In clinic this week:
Preceptor: Where does U of T incorporate longitudinal
outpatient experiences?
Me: Do you mean in which rotations did I see patients more
than once?
Preceptor: No. Did
you ever follow patients longitudinally in an outpatient setting?
Me: Never.
I believe this to be a true deficit of my medical education
here. Of course I occasionally saw patients
repeatedly as outpatients (never more than twice) but it was always by fluke
and not by design. I recently matched
into a rural Family Medicine residency program in BC. My future career as a rural family physician
will be heavily centered on longitudinal patient care, mainly in an outpatient setting. Yet, despite what I said in my residency
interviews, I don’t know what this feels like.
Maybe I don’t even like it. My
current academic understanding and processing of longitudinal patient care may
turn out to be quite contrary to my experience.
This reflection has inspired me to read around longitudinal
clerkship experiences. The first
references to these types of clerkship training experiences for medical
students date back to the University of Minnesota in 1971, who initialed rural longitudinal
clerkship to increase training of rural physicians. Famously Harvard started their own longitudinal
clerkship in 1997 and has provided much research to support that both students
and patients benefit from longitudinal interactions. The goal of these longitudinal clerkship
experiences is to make medical students responsible for the longitudinal primary
care of a panel of patients thereby integrating the diagnosis, care, and
treatment of disease while building and maintaining an appropriate therapeutic
relationship with a patient.
I worked alongside three clinical clerks during my 4 week
rural family medicine elective in Dryden who were doing a longitudinal
clerkship through their medical school, the Northern Ontario School of
Medicine. Currently NOSM is the only
medical school in Canada which requires all of its students to participate in a
longitudinal clerkship, which they all do in their third year. (By comparison, I spent my third year doing
discrete rotations in various specialty and primary care areas of medicine). The NOSM clerks’ time and my time in Dryden
was not that different: we all did family medicine clinics, primary care obstetrics,
hospitalist medicine, and ER shifts (normal family physician duties in Dryden). The difference was that their experience was
7 months longer than mine. Longitudinal
clerkship experiences were easy to come by in Dryden, as the family doctors all
operate comprehensive family practices including hospitalist care. The NOSM clerks were also exposed to
specialty clinics and surgical specialties on the days when they were present
in Dryden.
The University of Toronto is initiating a 10 student pilot
of longitudinal integrated clerkship at St. Michael’s Hospital starting September
2015. I will be interested to see the feasibility
and organization of this, especially in the heart of Toronto, where most family
physicians do not practice comprehensive care.

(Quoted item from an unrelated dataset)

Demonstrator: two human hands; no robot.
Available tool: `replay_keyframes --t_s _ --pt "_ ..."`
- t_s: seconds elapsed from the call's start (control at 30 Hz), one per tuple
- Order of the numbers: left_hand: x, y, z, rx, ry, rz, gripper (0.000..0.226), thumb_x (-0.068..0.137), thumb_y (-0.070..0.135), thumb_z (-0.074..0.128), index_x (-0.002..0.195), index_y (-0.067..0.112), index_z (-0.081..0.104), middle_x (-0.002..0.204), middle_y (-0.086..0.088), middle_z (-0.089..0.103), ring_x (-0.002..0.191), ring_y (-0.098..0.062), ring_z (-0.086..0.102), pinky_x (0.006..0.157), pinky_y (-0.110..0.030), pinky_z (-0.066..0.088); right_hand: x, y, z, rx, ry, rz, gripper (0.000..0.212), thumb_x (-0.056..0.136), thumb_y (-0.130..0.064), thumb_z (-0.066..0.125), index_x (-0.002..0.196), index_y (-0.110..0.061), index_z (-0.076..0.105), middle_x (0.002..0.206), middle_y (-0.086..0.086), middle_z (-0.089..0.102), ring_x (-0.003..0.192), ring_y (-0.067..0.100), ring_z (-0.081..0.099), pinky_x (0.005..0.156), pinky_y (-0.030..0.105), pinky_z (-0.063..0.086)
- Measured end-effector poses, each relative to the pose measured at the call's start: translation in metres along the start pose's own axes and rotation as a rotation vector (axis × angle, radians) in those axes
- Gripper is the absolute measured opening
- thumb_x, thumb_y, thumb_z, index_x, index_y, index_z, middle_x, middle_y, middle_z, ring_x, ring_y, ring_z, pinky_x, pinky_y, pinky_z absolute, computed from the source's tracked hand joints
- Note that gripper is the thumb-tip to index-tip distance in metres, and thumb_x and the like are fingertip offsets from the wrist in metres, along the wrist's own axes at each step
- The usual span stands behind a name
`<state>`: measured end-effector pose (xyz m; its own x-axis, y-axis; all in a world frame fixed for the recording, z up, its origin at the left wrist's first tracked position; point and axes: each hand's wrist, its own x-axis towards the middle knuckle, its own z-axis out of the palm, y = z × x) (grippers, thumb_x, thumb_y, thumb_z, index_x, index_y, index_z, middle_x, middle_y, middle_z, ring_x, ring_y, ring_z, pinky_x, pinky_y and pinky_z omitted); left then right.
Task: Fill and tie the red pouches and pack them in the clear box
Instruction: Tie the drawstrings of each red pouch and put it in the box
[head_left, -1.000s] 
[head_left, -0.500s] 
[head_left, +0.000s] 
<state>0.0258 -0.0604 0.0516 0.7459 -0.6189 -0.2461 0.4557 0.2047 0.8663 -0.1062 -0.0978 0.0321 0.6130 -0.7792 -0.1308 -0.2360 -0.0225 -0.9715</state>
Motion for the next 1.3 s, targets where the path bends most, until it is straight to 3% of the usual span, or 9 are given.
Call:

I feel that the logistics of having medical students provide longitudinal
care are much more complex in the tangled web of hospitals and specialists in Toronto,
yet I am excited to see this initiative.
I think that this will truly give students the oppourtunity to experience
primary care while learning how to build relationships and care for patients’
overtime. Communication, empathy, and professional
boundaries are all skills that can be optimally developed in longitudinal
experiences where students see themselves as the point person responsible for
orchestrating the healthcare needs of their patients.
Will this longitudinal exposure to patients in a primary
care model increase medical student interest in pursuing a career in primary
care OR will it decrease exposure to specialty disciplines leading to more students
pursuing primary care by default? The
answer will likely depend on the organization and the details of Toronto’s
first longitudinal integrated clerkship.
My only hope is that longitudinal clerkship will set students up to be
competent and caring physicians in any and all medical specialties.